Look through the records below for the line with "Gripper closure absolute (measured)" and the line with "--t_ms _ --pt", then return those lines and all lines between, exactly.

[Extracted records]
++++++

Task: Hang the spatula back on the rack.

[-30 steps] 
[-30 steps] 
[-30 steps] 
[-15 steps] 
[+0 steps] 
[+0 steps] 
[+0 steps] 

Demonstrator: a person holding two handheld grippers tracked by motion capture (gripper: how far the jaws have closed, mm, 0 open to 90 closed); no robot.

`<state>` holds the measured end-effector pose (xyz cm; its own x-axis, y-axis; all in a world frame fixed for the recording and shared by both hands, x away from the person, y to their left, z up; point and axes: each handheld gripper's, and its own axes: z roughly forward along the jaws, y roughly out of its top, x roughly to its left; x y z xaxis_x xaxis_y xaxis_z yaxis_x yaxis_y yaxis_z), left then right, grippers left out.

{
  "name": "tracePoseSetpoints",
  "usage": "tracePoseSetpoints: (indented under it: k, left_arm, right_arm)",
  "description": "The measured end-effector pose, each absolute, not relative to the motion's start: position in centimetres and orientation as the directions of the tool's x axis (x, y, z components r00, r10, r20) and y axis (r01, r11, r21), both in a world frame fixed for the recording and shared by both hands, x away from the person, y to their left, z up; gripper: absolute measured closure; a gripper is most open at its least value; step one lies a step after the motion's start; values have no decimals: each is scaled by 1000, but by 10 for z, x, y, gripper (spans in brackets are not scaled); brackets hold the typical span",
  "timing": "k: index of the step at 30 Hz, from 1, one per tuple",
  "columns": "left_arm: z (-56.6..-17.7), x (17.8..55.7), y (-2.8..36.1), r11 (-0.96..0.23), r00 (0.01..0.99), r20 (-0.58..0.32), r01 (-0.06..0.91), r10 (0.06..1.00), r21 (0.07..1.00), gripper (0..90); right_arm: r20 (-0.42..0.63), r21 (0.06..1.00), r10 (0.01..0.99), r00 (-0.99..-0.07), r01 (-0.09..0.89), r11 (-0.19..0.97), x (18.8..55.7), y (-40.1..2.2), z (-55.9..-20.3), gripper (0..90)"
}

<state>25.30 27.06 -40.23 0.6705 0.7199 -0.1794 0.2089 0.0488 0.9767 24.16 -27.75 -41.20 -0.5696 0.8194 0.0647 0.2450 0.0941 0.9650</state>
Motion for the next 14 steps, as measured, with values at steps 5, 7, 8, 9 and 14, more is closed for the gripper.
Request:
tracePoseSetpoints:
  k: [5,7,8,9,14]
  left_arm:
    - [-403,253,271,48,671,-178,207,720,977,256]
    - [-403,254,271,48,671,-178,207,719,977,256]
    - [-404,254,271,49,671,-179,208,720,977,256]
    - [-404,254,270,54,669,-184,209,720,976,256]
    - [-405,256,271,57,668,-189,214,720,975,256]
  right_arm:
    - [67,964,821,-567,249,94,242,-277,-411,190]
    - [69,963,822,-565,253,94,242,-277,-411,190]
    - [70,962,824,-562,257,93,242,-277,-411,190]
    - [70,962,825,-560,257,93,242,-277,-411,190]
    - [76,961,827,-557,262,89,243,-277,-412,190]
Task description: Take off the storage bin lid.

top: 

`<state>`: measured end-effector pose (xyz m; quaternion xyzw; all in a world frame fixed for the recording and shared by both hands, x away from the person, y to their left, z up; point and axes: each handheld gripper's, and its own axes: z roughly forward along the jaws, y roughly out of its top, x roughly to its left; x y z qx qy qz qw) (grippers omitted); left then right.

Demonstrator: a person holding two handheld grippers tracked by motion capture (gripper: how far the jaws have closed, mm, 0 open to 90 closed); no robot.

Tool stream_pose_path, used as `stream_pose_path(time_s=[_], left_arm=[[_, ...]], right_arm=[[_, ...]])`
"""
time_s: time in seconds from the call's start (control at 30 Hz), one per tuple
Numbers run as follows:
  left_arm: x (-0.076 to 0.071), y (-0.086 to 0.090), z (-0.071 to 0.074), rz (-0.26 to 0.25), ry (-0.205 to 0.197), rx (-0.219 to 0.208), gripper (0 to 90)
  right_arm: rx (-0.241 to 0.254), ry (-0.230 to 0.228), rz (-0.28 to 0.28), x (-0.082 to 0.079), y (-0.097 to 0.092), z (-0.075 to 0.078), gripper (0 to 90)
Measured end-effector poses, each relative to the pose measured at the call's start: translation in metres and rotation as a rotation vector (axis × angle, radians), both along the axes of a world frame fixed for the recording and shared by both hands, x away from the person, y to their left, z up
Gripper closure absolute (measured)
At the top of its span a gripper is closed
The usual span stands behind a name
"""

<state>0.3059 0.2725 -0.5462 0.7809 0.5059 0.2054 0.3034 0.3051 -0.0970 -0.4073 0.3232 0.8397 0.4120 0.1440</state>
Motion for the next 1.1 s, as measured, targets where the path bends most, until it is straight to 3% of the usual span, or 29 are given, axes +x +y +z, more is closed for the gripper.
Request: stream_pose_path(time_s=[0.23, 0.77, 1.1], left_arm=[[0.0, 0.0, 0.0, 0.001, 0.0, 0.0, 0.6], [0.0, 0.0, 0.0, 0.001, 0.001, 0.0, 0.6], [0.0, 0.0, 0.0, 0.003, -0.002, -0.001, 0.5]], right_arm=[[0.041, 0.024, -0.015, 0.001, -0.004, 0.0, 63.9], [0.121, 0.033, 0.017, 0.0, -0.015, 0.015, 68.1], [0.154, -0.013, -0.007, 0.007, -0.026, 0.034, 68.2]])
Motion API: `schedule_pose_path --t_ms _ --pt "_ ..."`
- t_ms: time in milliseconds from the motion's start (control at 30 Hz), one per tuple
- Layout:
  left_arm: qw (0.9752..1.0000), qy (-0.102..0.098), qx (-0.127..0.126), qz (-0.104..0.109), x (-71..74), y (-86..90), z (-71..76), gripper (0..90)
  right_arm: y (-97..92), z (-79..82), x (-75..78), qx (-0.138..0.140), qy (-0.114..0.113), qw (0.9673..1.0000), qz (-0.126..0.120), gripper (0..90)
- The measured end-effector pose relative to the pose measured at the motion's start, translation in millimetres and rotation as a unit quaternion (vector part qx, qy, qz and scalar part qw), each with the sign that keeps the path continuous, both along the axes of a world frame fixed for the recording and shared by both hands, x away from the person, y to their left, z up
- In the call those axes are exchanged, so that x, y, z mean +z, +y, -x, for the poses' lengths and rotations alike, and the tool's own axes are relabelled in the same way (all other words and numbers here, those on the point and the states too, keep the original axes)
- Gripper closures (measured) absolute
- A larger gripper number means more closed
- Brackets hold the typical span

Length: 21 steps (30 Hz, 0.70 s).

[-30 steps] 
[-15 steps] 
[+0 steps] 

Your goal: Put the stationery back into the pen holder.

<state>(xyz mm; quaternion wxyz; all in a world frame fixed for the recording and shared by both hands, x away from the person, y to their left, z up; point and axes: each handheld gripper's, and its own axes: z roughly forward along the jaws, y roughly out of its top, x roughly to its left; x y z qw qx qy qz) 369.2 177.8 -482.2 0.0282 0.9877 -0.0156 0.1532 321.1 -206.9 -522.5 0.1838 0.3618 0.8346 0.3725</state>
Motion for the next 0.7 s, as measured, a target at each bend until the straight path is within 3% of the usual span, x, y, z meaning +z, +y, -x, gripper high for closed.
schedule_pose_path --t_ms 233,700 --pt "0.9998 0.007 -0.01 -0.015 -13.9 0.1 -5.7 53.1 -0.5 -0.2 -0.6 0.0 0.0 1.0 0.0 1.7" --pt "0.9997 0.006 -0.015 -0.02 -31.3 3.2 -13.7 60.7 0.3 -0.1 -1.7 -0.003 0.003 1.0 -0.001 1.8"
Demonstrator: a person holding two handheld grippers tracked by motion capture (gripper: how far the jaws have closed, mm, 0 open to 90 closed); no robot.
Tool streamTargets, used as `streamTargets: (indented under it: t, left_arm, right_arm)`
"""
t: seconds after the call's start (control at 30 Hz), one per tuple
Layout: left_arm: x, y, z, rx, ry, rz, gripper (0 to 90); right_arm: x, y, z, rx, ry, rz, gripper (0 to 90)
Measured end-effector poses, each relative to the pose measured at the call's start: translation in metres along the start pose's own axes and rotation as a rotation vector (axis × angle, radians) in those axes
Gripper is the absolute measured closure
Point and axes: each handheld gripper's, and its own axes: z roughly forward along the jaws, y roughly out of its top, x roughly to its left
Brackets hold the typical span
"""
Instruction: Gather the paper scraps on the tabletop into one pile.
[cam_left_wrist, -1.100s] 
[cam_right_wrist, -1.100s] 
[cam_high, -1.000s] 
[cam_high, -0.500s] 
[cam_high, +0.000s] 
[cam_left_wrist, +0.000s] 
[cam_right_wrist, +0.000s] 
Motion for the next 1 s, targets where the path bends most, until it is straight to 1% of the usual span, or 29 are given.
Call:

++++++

Written solution ▸
Gripper closure absolute (measured)
At the top of its span a gripper is closed
The usual span stands behind a name
"""

<state>0.3059 0.2725 -0.5462 0.7809 0.5059 0.2054 0.3034 0.3051 -0.0970 -0.4073 0.3232 0.8397 0.4120 0.1440</state>
Motion for the next 1.1 s, as measured, targets where the path bends most, until it is straight to 3% of the usual span, or 29 are given, axes +x +y +z, more is closed for the gripper.
Request: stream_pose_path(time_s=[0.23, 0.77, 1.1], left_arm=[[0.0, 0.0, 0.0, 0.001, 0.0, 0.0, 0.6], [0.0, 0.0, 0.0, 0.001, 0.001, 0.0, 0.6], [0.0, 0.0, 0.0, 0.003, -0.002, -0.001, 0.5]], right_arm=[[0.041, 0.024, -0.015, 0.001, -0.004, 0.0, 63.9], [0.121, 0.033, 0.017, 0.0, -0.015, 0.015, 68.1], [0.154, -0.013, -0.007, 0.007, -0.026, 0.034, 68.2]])
Motion API: `schedule_pose_path --t_ms _ --pt "_ ..."`

Nothing further is needed for the exercise.